Sangre, queremos sangre

La sabiduría popular decía que nunca se puede decir «de esta agua no beberé». Y, efectivamente, todos sabemos que lo que en un cierto momento nos puede parecer indeseable o totalmente inaceptable -ideas o acciones- en otros tiempos y en circunstancias diferentes no sólo puede ser la única alternativa posible aceptada a regañadientes sino la más conveniente. Y si esto a veces es así en nuestra discreta biografía personal y doméstica, en política es el pan de cada día.

La cuestión se planteó hace unos días cuando se contrastó la triste intervención del portavoz del PSOE, Antonio Hernando, en la que justificó una decisión políticamente torpe en la sesión de investidura de Mariano Rajoy, con los vídeos que han corrido por la red en las que afirmaba con aplomo que nunca harían lo que terminaron haciendo y defendiendo. La red se ha convertido en una cruel hemeroteca con patas que te puede perseguir el resto de la vida. Sea con imágenes que delatan antiguos compromisos, sea con viejas huellas que nos retratan, los adversarios políticos untan el pan.

Pero no quiero entrar ahora en esta volatilidad intrínseca de la lógica de la política, entendida como el arte de lo posible. Y menos juzgar a Hernando, a quien diría que el PSOE puso de portavoz para humillarlo y liquidarlo políticamente. Tampoco hablaré de las reacciones propias del combate político, donde los que un día son «traidores» de una causa, otro día señalan sin contemplaciones la «traición» del adversario. Y dejo «traición» entre comillas porque ya es un término del mismo combate político y no intrínseco a la actuación de cada uno.

No: donde quiero poner el acento es en las consecuencias de esta presencia de un recuerdo que no se puede olvidar, que no se puede redimir, y que, por tanto, hace muy difícil reinterpretar el pasado, es decir, hacer memoria del mismo. Porque la memoria no se hace sólo de recuerdos, sino que necesita el olvido para convertirse en una narración que atribuya sentido al pasado en una perspectiva de futuro. La teología («Dios es misericordioso porque nos permite olvidar», C. Potok) o la filosofía («La acción necesita, como los seres vivos, tanto de la luz como de la oscuridad», F. Nietzsche) han hablado.

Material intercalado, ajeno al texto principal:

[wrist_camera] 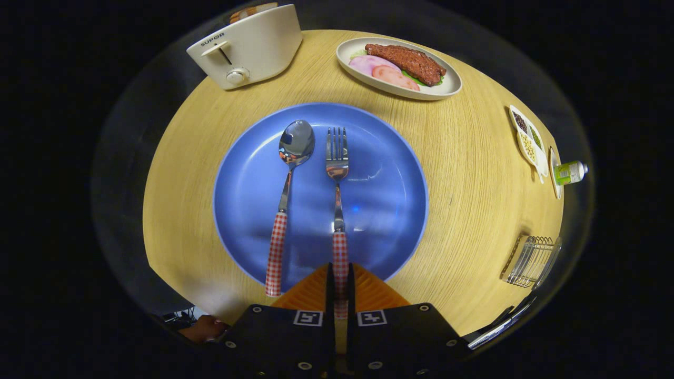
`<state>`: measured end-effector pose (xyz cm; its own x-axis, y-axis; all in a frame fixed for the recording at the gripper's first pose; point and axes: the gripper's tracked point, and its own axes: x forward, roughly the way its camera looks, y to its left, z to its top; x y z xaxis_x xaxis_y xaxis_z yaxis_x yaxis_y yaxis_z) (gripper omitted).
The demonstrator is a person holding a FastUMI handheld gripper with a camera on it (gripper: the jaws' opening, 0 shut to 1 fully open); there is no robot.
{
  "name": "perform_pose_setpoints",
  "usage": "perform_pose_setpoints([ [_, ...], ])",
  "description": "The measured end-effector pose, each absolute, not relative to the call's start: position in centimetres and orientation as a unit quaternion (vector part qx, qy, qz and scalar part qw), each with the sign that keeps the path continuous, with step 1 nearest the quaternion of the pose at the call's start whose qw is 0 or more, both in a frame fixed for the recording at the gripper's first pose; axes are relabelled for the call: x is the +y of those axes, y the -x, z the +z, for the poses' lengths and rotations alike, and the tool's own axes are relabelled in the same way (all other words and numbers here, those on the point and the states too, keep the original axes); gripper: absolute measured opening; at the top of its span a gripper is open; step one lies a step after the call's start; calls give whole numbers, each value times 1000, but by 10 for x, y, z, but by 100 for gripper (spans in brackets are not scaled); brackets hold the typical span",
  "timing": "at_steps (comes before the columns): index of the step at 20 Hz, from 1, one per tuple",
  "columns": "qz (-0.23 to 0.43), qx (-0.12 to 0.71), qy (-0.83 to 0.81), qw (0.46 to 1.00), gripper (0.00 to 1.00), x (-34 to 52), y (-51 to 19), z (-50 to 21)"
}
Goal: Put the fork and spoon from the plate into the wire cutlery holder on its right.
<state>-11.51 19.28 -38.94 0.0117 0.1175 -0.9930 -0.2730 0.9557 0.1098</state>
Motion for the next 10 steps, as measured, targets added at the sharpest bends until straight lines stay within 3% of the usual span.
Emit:
perform_pose_setpoints([
  [10, 75, 679, 25, 730, 9, 68, 119, -320],
])
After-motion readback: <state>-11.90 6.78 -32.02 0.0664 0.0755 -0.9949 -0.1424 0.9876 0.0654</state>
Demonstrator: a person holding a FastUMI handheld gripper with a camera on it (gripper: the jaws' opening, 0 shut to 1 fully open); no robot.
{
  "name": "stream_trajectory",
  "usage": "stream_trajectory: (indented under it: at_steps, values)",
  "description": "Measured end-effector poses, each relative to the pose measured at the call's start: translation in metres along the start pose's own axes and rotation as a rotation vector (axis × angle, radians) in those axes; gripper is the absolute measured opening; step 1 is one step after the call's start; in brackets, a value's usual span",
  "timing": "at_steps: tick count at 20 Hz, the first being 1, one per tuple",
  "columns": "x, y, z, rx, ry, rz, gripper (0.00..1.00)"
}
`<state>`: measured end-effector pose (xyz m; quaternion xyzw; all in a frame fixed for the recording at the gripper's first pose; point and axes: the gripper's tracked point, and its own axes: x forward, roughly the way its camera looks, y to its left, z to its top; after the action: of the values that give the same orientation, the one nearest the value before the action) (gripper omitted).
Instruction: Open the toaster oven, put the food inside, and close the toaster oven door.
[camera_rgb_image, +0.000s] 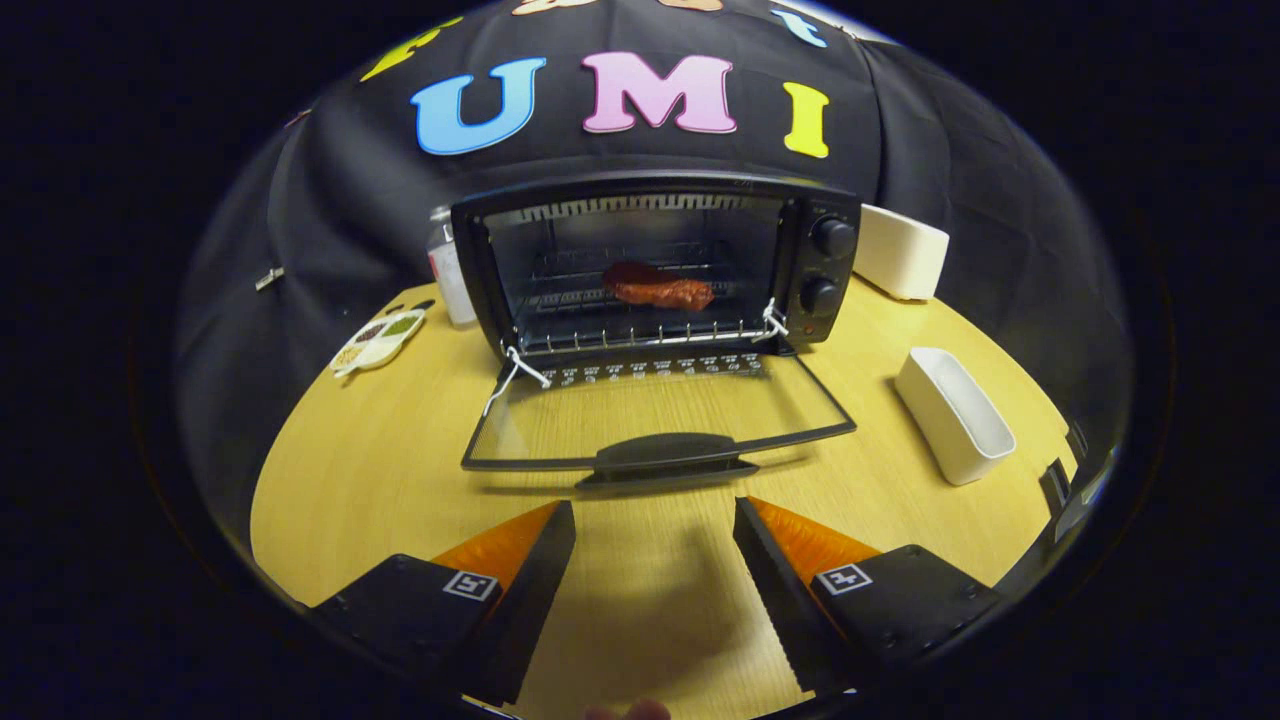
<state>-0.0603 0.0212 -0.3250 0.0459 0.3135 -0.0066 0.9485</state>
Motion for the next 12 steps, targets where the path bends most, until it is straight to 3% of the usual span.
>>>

Y la literatura: por no citar a los clásicos, aquí tenemos a Vicenç Villatoro, que escribió la excelente ‘La memoria del traidor’. O también la neurología, que explica que el cerebro necesita olvidar para hacer memoria (Ignacio Morgado, ‘Aprender, recordar y olvidar’). Y como ha hecho notar Theodore Plantinga (‘Redeeming the past’), una cronología exhaustiva de eventos lo único que pondría de manifiesto es su incoherencia intrínseca, que impide cualquier ejercicio de memoria.

No sé decir si en la vida privada es más fácil escapar de la ‘pena de hemeroteca’, pero en la vida pública y en la colectiva se hace cada día más difícil. Y vestir un cambio de principios como si fuera una conversión, o aún como consecuencia lógica de los anteriores compromisos, no es un ejercicio fácil. Sólo hay que ver las dificultades de los nuevos independentistas para justificar un pasado que, juzgado anacrónicamente, a los ojos del ahora, les pesa como un muerto y los hace de poco fiar. Los conversos siempre deben demostrar una fe más encendida que el resto para que no se les tenga por unos oportunistas.

El combate político pide sangre, y más cuando no es un combate dialéctico sino mediático, la arena de un circo. A mí, la sangre no me gusta, ni la del adversario. Me indigna el PSOE y su inconsistencia, pero compadezco a Hernando y cómo se dejó crucificar por los suyos y también por los contrarios. Pero sobre todo intento imaginar si es posible una política que, por culpa de la ‘pena de hemeroteca’, al final ya no permitirá hacer memoria sino sólo sangre. Sólo destruir sin construir. Fíjate a ver si esta no es una de las razones de fondo de la crisis de la democracia.